Another very valuable instrument, used on the last expedition only, was an ice lance. There was one of these also for each sledge. Reconnoitering one day in a big second-hand military establishment in New York, I saw a lot of vicious-looking boarding-pikes. It occurred to me at once that by simply shortening and changing the shape of these lances they would make valuable ice-cutters, and I immediately ordered several dozens. I had their shape changed somewhat, fitted them with shorter handles, and found them invaluable as an ice tool, both for cutting and chopping ice-blocks in the way of the sledges and for drilling holes in the ice.

Every sledge and every man had a twenty-inch-long saw-knife,—knife on one edge, saw on the other,—with a strong handle. These were used for repairing sledges, for chopping up pemmican, and were specially useful for cutting the snow-blocks from which our shelters were made at each camp. With every man cutting these blocks, it did not take long to erect a snow house. Hatchets are useful for ice work, for repairing, and for chopping up pemmican for the dogs.

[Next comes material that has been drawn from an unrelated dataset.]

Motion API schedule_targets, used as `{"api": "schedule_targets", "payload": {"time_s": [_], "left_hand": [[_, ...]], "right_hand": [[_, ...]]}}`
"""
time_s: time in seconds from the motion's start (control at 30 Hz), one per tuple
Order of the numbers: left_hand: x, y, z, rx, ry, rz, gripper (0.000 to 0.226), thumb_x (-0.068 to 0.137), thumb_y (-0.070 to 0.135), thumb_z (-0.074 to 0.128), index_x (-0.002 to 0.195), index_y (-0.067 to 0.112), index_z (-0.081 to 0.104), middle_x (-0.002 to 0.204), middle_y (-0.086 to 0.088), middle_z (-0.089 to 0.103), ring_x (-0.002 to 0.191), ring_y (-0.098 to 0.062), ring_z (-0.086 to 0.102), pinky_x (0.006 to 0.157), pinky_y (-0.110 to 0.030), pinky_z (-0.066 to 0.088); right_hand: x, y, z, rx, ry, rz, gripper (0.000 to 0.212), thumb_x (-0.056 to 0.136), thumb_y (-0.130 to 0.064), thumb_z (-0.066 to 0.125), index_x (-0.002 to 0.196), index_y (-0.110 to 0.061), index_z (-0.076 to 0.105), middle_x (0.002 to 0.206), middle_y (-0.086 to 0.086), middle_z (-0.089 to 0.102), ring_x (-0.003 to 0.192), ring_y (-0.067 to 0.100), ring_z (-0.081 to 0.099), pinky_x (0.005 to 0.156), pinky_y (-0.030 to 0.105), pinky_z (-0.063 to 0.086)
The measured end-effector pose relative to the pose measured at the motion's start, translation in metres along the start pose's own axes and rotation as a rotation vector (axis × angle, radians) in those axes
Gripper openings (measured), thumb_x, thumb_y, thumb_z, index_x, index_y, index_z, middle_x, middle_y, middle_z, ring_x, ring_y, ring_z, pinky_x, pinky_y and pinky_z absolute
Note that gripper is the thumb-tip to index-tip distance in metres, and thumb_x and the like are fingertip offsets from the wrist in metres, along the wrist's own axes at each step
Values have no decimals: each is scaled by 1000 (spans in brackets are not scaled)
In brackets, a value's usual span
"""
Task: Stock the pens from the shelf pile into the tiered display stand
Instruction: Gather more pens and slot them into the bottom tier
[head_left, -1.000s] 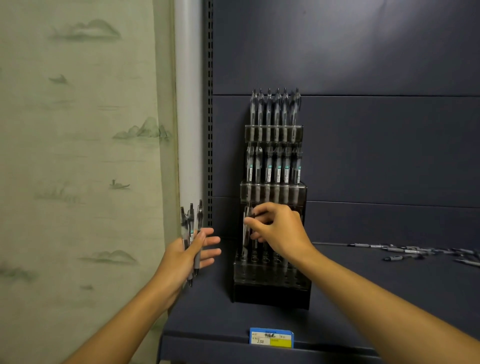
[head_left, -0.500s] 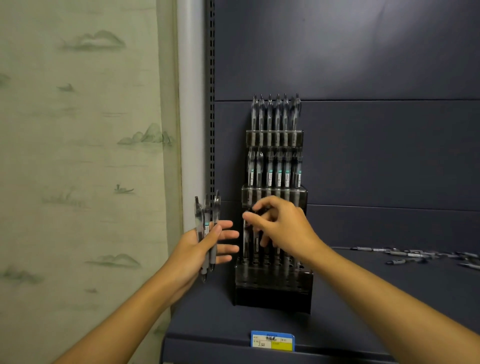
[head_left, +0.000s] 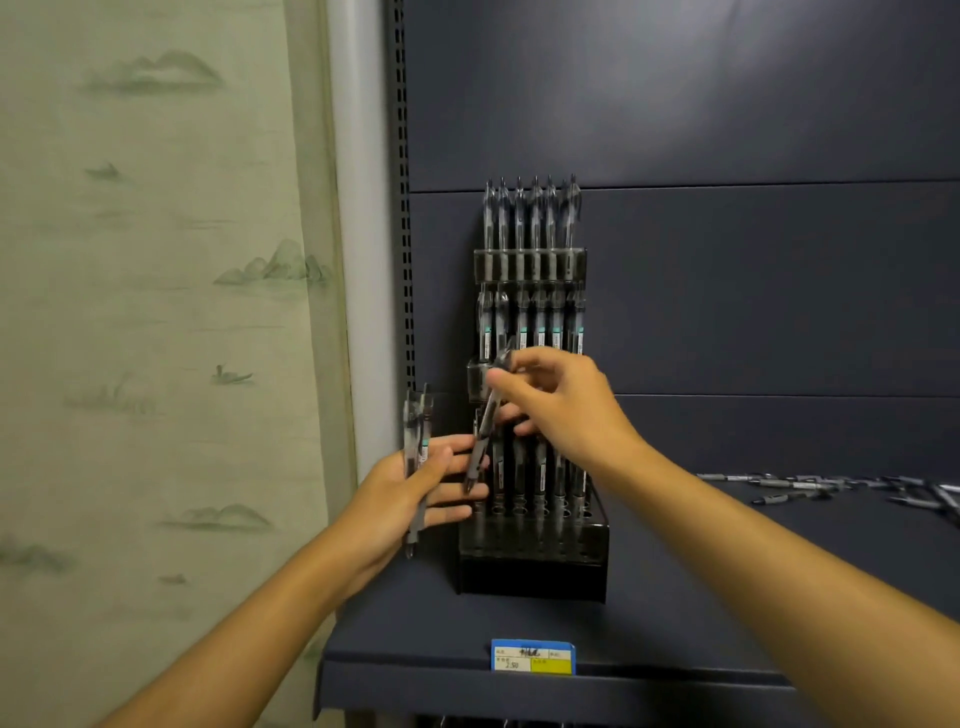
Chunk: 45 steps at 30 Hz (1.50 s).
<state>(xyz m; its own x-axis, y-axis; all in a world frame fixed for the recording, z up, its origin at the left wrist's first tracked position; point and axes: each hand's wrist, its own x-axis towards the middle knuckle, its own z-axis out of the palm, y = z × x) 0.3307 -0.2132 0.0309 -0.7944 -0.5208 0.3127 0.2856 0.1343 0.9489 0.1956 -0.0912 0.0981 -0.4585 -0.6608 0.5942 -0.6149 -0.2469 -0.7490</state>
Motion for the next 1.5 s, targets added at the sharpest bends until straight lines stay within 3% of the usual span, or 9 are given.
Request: {"api": "schedule_targets", "payload": {"time_s": [0.2, 0.7, 0.93, 1.27, 1.37, 1.5], "left_hand": [[-1, -4, -27, 41, 128, -8, 30, 101, 25, 45, 123, 14, 63, 111, -3, 75, 98, -23, 73, 78, -28, 61], [-15, -20, -31, 165, 147, -70, 25, 102, 24, 45, 116, 19, 65, 105, 2, 77, 93, -19, 74, 72, -25, 60], [-12, -19, -28, 161, 152, -72, 24, 103, 22, 45, 115, 19, 66, 104, 1, 77, 91, -17, 74, 74, -27, 60], [-2, -10, -17, 99, 123, -30, 23, 102, 21, 45, 114, 16, 65, 100, 1, 77, 83, -13, 74, 71, -26, 60], [-1, -6, -14, 98, 119, -20, 23, 102, 21, 46, 113, 16, 65, 104, -2, 77, 83, -13, 74, 69, -25, 60], [2, 3, -6, 98, 79, -7, 24, 101, 24, 46, 114, 18, 65, 107, -3, 76, 86, -15, 74, 68, -25, 59]], "right_hand": [[8, 7, -19, -17, 150, 37, 9, 90, -26, 71, 94, -18, 68, 83, 2, 76, 68, 14, 74, 64, 27, 61], [-6, 43, 5, -181, 85, 99, 16, 90, -31, 70, 100, -18, 69, 82, -2, 75, 65, 7, 72, 67, 31, 62], [-10, 49, 16, -295, -41, 107, 15, 91, -33, 68, 100, -21, 72, 84, -3, 75, 66, 8, 72, 73, 34, 62], [-14, 59, 11, -460, -37, 140, 28, 83, -55, 70, 90, -28, 68, 74, -8, 73, 64, 3, 70, 74, 36, 61], [-13, 50, 4, -382, -29, 123, 25, 85, -49, 70, 89, -25, 70, 76, -6, 74, 64, 3, 71, 76, 34, 60], [-11, 26, 4, -293, -82, 8, 20, 87, -42, 71, 97, -24, 73, 84, -8, 75, 80, -1, 69, 79, 21, 56]]}}
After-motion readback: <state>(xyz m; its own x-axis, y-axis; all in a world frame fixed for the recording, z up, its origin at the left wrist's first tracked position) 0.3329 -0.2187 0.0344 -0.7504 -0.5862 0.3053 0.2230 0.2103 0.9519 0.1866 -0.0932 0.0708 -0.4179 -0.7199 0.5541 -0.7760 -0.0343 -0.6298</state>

A light, narrow-bladed spade for every four-man unit of my party was found very satisfactory in building igloos.

My firearms outfit comprised two Winchester 40–44 carbines, each weighing only a trifle over five pounds, with magazines carrying ten or eleven cartridges. These rifles are heavy enough for seals or polar bear, the only game there was any chance of our encountering on the ice. They were carried pistol fashion in a canvas holster at the upstanders of the sledges, so that if game was sighted, there was no delay. One had simply to snatch the rifle out of its holster and use it.

Every member of the party had a pair of snowshoes. Snow-shoes may be a life-preserver for a man in sea-ice work in enabling him to cross young ice which would be absolutely impossible without them. Members of my party had snow-shoes six feet long and a foot wide. The Eskimos’ snow-shoes were five feet long and a foot wide. All were made by Dunham of Norway, Maine, the best snow-shoes I ever saw.

Another important item of equipment on my last sledge-journey was an entirely new alcohol-stove of my own design, which I spent hours in perfecting and trying out during the long winter night. This new device worked splendidly, enabling us to melt ice and make tea in ten minutes, a process which had on previous trips, with the old style stoves, taken a full hour. A saving of something over an hour and half every day on a long journey over the sea ice may mean the difference between success and failure. The hour and a half thus saved can either be utilized for sleep to keep the members of the party more fit under the severe strain to which they are subjected; or it can be utilized for traveling, with a resulting increase in the distance covered in each march.

The instrumental outfit for a sledge journey of any length should include a theodolite, a sextant, and artificial horizon, compasses, chronometers, thermometers, a good field-glass, cameras, and, for sea-ice work, a light sounding-equipment. The theodolite we carried on the north-polar trip was a small traveler’s, made by Fauth & Company of Washington, D. C. It was equipped not only with a tripod, but had an arrangement by which it could be mounted on its case for use when the wind was blowing hard enough to make the tripod too vibratory to be practicable.

The sextant and artificial horizon were of standard pattern and the artificial horizon was of special form designed by me expressly for this journey, with a wooden trough and a different method of returning the mercury to the bottle, the entire equipment representing a reduction of some pounds in weight from the standard mercurial horizon as furnished by dealers.

Our chronometers were made by the E. Howard Watch Company of Boston, the Elgin Co. and the Waltham Co. They were pocket-size, open-face, stem-winders, kept good time, were light in weight, easy to read, and were worn suspended by a cord round the neck inside our clothing.

Binoculars were the Academic Optiques, aluminum, and extremely light; thermometers were supplied by Green of New York, being the regular maximum and minimum self-registering kind; and cameras were the Eastman Kodaks No. 4, with rolls of twelve negatives each, daylight reloading.